• _YOUR GOAL_: Provide only the number of lines in the data below that contain the word "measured".

• _STORED DATA_:
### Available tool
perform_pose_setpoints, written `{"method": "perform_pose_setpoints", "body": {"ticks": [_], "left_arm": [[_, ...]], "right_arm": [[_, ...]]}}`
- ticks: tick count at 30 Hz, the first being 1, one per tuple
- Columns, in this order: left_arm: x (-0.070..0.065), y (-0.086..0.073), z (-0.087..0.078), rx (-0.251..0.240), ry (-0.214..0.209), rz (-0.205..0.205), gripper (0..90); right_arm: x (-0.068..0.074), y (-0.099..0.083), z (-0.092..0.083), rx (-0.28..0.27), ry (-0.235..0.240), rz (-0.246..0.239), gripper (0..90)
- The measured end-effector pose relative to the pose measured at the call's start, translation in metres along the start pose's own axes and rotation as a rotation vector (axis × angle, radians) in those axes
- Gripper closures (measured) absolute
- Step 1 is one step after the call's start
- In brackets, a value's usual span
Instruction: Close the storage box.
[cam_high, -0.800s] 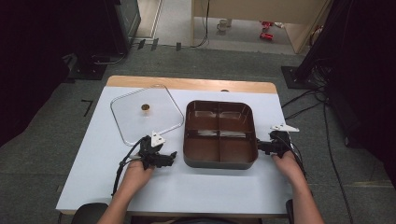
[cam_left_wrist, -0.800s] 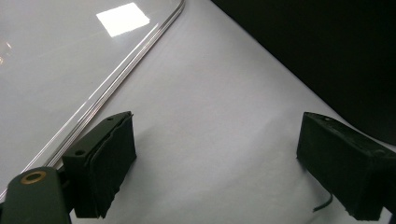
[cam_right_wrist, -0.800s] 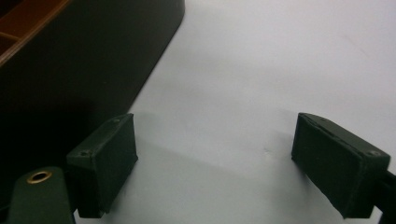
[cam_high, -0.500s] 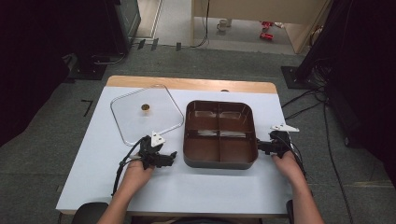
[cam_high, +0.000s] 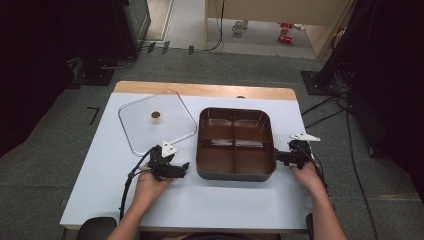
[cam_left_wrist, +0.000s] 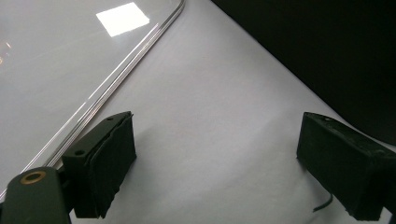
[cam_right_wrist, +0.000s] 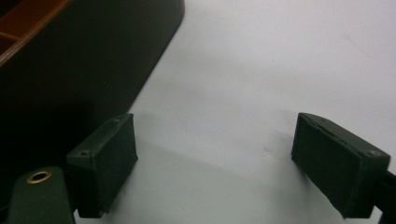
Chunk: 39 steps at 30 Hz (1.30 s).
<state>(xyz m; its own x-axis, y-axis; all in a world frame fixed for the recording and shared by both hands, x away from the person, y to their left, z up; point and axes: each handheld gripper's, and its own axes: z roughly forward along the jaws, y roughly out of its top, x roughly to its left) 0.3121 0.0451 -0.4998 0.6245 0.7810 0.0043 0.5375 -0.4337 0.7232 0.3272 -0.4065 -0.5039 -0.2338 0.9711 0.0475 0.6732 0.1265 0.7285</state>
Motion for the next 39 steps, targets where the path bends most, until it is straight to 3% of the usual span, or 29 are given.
{"method": "perform_pose_setpoints", "body": {"ticks": [14, 23, 28, 31, 34, 39], "left_arm": [[-0.001, 0.001, 0.000, 0.003, 0.006, -0.007, 11.7], [-0.003, 0.006, -0.001, 0.052, 0.016, -0.014, 14.0], [-0.001, 0.013, -0.002, 0.106, -0.002, -0.001, 15.6], [0.001, 0.014, -0.006, 0.125, -0.024, 0.021, 24.6], [0.002, 0.016, -0.007, 0.144, -0.035, 0.031, 26.2], [0.004, 0.018, -0.010, 0.147, -0.065, -0.008, 26.2]], "right_arm": [[0.000, 0.000, 0.000, 0.000, 0.003, 0.002, 13.5], [0.000, 0.000, 0.000, 0.000, 0.002, 0.001, 13.4], [0.000, 0.000, 0.000, 0.000, 0.002, 0.001, 13.5], [0.000, 0.000, 0.000, 0.000, 0.002, 0.001, 13.4], [0.000, 0.000, 0.000, 0.000, 0.001, 0.001, 13.5], [0.000, 0.000, 0.000, 0.001, 0.001, 0.001, 13.5]]}}
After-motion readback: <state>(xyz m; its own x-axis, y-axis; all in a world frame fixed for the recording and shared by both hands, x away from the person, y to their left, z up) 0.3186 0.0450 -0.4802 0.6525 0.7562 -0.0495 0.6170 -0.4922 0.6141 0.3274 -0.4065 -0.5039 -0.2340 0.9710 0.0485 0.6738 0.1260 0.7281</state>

• _YOUR SOLUTION_: 2